# An issue with software, or is it me?



## bluemtn (Jul 13, 2008)

Ok, I have this brand spanking new computer.  It works 1000 times better than the one before, but I have one little issue and I hope there's a way  to work through it...  The problem is, is the parental controls on this thing!  I go and look at something like my "Friend Requests," but it says it's restricted due to the content of it- dating.  Now, I know it isn't a "dating" site.  I've added the site to the list of acceptable sites, no luck.  I've adjusted the settings in "Tools", no luck.  Ideas, people?


----------



## Bob Hubbard (Jul 13, 2008)

Which OS?  Vista?
Which web browser?


----------



## bluemtn (Jul 13, 2008)

The browser is IE, and the o.s. is Works


----------



## MA-Caver (Jul 13, 2008)

Maybe the problem *IS* between the keyboard and the chair.... 



(sorry couldn't resist)... :asian:


----------



## bluemtn (Jul 13, 2008)

MA-Caver said:


> Maybe the problem *IS* between the keyboard and the chair....
> 
> 
> 
> (sorry couldn't resist)... :asian:


 

I'll let it slide this time...:mst:


----------



## Bob Hubbard (Jul 14, 2008)

tkdgirl said:


> The browser is IE, and the o.s. is Works


Works isn't an operating system, it's an application package.

I checked through my system and I don't see any OS level controls (I'm on XP).
Anyone familiar with IE here?


----------



## bluemtn (Jul 14, 2008)

Bob Hubbard said:


> Works isn't an operating system, it's an application package.
> 
> I checked through my system and I don't see any OS level controls (I'm on XP).
> Anyone familiar with IE here?


 

You are right on the os-  brain fart, and for the life of me still couldn't think of it until you wrote XP.


----------



## Bob Hubbard (Jul 14, 2008)

S'ok.  It's late.  

I checked my version of IE, and I don't see anything there labeled parental controls.  Some quality time with Google indicates you're running Vista.  You have my sympathies. 

I did find these that might help.
http://www.microsoft.com/windows/windows-vista/features/parental-controls.aspx
http://www.bleepingcomputer.com/tutorials/tutorial139.html


----------



## Andrew Green (Jul 14, 2008)

It won't be a browser thing, it will be a seperate program that filters internet traffic and restricts content, basically a firewall.

You're probably best just going to the control panel, add / remove programs and getting rid of the parental controls application...


----------



## crushing (Jul 14, 2008)

Andrew Green said:


> It won't be a browser thing, it will be a seperate program that filters internet traffic and restricts content, basically a firewall.
> 
> You're probably best just going to the control panel, add / remove programs and getting rid of the parental controls application...


 

I agree with Andrew that it is probably a filter application like Net Nanny, Bluecoat K9, or something similar.

In IE there is a content filtering feature.  Select Tools->Internet Options then go to the 'Content' tab to see if it is enabled.  If it is, disable it or edit the settings to allow you to the stuff you want.  It does require a password that you would have to find in the documentation (or through support?).


----------



## terryl965 (Jul 14, 2008)

Yea shoot the Nanny and get rid of it she was not doing her job anyway.

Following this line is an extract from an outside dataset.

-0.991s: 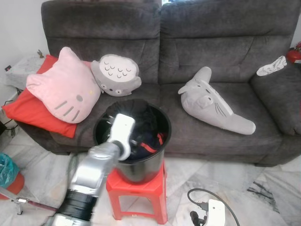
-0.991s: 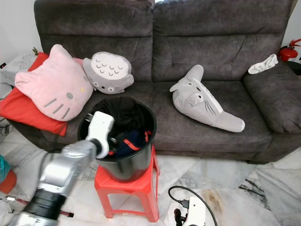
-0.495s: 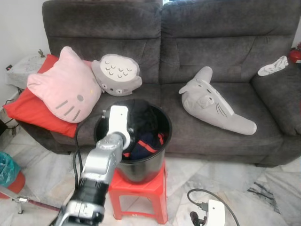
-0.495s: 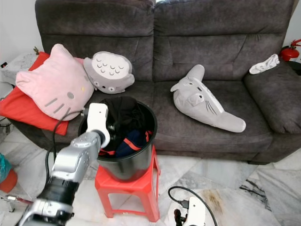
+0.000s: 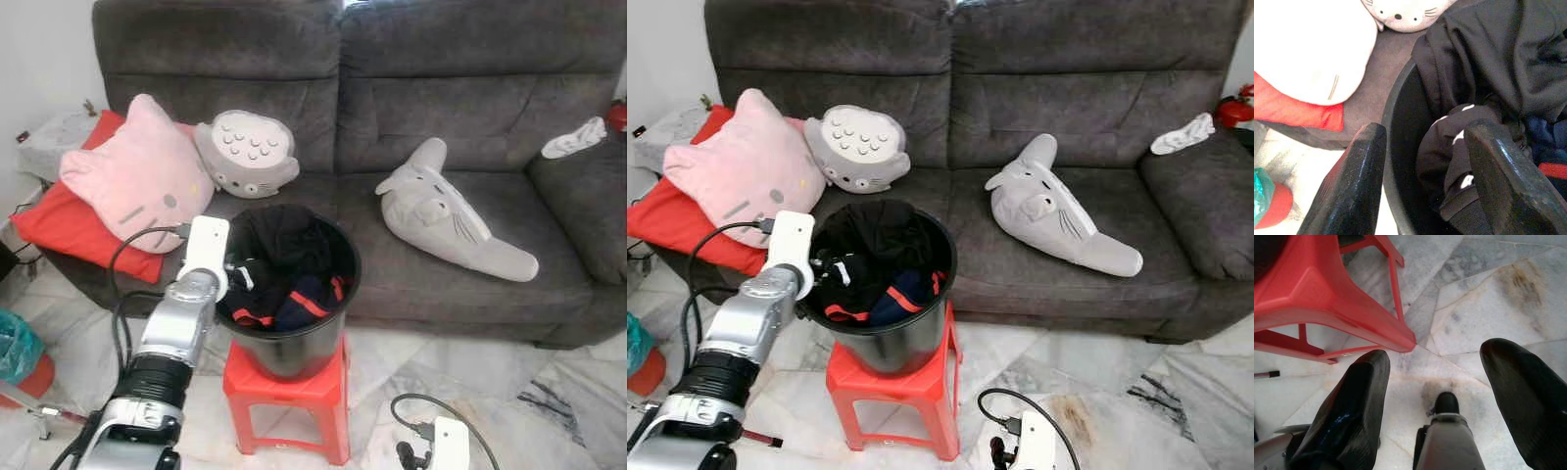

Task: Hang hanger

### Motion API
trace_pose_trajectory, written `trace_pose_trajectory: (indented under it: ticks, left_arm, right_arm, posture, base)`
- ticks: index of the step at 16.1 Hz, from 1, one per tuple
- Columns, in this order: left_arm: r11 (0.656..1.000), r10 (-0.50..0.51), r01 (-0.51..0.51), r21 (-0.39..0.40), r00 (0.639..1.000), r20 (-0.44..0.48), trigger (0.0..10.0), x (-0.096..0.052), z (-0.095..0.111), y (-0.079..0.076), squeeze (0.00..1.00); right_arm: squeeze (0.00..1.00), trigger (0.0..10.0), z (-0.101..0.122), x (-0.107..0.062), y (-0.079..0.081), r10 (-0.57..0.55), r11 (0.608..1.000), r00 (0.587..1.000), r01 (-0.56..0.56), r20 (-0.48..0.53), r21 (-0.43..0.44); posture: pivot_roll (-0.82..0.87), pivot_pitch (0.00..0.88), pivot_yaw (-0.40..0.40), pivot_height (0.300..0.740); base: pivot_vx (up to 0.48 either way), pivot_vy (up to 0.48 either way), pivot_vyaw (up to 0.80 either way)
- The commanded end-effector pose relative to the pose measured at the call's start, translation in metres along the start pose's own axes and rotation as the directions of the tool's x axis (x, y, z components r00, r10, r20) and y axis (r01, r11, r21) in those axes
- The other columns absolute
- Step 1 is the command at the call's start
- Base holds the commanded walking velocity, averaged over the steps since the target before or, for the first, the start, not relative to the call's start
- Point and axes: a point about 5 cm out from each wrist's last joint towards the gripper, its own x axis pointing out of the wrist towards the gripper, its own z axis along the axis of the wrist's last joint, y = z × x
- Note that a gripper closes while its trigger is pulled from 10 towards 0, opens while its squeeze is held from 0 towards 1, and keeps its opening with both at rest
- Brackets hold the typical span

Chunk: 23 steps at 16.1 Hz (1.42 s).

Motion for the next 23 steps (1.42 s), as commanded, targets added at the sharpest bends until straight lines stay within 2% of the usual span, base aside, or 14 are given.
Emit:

Those parental controls are great of you have kids other wise they are a pain in the ***.


----------



## Kacey (Jul 14, 2008)

While I am not as versed in computerese as those who have given specific responses before me - I agree, it sounds like a filter, not a specific hardware/software issue; that's exactly the type of response I get from the district's nanny software when I try to follow certain links at work.

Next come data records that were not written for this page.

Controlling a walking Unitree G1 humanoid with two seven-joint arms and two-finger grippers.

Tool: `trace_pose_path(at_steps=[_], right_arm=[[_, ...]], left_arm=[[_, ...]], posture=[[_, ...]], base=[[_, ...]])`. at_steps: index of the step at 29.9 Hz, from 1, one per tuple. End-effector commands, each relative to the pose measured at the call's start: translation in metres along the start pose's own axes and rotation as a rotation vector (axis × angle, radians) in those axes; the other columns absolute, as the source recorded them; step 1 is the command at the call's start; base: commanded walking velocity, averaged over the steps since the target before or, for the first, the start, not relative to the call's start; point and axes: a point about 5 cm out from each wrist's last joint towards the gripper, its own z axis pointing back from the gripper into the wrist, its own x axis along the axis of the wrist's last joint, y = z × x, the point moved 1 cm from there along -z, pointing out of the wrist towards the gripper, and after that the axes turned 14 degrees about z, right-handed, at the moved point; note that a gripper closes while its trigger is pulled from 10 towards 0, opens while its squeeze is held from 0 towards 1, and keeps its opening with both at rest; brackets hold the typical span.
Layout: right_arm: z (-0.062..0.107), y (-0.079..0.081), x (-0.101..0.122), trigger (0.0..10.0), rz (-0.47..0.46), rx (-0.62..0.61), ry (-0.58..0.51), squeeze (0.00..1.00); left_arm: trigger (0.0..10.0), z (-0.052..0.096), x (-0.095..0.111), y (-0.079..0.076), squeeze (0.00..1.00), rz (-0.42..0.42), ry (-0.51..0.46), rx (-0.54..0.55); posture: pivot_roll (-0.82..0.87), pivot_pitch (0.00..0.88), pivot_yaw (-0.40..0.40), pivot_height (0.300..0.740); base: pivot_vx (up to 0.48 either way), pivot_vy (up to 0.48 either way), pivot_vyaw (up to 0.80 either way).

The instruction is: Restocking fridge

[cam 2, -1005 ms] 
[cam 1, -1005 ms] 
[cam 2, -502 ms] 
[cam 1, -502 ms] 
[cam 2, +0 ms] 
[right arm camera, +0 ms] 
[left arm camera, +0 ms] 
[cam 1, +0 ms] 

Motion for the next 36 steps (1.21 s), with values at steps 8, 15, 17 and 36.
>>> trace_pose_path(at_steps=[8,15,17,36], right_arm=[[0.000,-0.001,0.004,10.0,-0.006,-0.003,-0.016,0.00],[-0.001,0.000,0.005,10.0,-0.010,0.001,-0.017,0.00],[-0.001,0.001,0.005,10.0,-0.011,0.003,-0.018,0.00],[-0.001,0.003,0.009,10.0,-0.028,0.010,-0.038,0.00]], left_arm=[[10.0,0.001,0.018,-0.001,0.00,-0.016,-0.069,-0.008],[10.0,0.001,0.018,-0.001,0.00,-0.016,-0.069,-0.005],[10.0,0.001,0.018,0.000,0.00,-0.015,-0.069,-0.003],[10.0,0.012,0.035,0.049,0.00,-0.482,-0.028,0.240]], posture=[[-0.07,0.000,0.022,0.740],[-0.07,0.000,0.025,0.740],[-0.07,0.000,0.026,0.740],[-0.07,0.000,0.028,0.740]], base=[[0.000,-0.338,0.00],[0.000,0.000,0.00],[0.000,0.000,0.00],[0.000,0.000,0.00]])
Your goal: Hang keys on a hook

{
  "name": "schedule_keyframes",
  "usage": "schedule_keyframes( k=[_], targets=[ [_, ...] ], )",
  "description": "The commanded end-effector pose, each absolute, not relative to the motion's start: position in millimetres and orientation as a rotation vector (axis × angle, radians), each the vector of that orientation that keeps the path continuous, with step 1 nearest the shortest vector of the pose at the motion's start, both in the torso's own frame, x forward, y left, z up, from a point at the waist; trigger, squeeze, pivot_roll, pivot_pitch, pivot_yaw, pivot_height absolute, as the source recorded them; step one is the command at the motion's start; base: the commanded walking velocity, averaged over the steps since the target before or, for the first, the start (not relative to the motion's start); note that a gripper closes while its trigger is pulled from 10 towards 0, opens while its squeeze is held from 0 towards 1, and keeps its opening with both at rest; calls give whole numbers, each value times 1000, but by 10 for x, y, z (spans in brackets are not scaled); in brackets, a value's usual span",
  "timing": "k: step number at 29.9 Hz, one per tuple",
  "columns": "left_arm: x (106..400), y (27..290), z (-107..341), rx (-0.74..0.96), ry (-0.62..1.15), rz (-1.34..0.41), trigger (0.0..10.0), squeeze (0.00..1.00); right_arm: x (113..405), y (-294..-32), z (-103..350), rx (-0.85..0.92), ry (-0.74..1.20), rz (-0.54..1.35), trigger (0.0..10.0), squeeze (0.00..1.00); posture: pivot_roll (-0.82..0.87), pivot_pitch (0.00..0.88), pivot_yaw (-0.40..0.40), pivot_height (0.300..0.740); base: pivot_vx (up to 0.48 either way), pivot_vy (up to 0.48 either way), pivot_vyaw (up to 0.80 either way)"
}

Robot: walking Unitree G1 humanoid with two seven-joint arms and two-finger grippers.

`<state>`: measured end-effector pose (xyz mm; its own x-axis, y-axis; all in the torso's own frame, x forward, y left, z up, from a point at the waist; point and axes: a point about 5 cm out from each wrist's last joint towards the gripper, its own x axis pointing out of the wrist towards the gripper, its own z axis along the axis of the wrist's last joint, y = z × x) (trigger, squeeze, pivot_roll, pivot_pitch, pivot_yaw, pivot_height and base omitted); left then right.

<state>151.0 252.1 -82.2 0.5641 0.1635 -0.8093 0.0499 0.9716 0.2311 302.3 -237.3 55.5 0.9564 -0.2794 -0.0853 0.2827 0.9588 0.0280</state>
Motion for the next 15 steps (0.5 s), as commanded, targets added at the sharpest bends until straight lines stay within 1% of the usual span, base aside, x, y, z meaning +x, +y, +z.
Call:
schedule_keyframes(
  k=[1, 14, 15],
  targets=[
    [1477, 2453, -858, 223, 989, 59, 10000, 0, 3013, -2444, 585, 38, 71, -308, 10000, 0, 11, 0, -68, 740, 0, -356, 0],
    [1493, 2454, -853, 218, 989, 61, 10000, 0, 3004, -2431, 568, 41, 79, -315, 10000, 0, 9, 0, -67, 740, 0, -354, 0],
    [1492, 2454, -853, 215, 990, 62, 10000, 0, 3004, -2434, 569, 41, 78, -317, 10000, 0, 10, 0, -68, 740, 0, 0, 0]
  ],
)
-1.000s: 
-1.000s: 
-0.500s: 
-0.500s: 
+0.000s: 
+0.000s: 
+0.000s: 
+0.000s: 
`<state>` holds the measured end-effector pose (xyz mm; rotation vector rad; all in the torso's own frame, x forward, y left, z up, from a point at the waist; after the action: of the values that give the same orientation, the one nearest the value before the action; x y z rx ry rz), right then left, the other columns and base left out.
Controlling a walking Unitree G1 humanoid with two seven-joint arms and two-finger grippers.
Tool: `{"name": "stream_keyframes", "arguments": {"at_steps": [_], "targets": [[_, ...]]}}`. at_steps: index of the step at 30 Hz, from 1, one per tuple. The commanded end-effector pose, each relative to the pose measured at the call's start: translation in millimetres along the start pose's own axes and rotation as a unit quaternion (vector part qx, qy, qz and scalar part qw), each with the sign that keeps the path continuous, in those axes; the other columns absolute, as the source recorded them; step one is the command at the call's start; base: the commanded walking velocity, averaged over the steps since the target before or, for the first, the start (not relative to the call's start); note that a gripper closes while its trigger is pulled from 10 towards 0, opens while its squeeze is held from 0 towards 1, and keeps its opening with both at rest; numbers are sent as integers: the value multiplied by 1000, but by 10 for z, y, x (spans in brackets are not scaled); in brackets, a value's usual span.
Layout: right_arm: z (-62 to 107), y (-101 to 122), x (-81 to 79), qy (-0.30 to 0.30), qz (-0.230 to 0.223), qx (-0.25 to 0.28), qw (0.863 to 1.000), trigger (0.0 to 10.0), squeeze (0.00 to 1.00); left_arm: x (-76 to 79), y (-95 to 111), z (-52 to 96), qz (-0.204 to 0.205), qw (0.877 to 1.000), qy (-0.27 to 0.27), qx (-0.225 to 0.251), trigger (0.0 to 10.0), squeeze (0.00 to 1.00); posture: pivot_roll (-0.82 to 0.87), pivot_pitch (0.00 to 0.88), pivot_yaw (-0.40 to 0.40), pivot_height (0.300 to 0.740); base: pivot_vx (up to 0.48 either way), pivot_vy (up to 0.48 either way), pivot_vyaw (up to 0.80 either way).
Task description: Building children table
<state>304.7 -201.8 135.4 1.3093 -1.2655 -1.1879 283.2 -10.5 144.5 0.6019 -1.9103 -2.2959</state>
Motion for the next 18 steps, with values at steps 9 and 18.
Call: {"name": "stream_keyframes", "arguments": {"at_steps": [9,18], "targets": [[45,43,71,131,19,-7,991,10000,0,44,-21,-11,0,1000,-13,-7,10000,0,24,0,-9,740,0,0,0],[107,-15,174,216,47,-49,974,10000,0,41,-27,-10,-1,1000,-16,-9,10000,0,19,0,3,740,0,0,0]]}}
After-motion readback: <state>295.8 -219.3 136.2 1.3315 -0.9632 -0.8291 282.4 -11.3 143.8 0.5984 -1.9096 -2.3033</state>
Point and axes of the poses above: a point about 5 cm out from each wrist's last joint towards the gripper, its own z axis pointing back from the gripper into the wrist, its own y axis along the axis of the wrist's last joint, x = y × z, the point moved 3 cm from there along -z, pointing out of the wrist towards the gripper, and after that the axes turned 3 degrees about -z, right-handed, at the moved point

But I'm glad to know you're not ignoring my friend request!


----------



## bluemtn (Jul 14, 2008)

Thanks everyone!  It's CA-  whatever that stands for...  I think I will disable it, since 2 of my neices aren't anywhere near old enough to get on the computer, and everyone else is either too far, or over 18 anyways....   


I never ignore friend requests, BTW.


----------



## crushing (Jul 14, 2008)

tkdgirl said:


> Thanks everyone! It's CA- whatever that stands for... I think I will disable it, since 2 of my neices aren't anywhere near old enough to get on the computer, and everyone else is either too far, or over 18 anyways....
> 
> 
> I never ignore friend requests, BTW.


 
Prolly Computer Associates (SurfControl?)


----------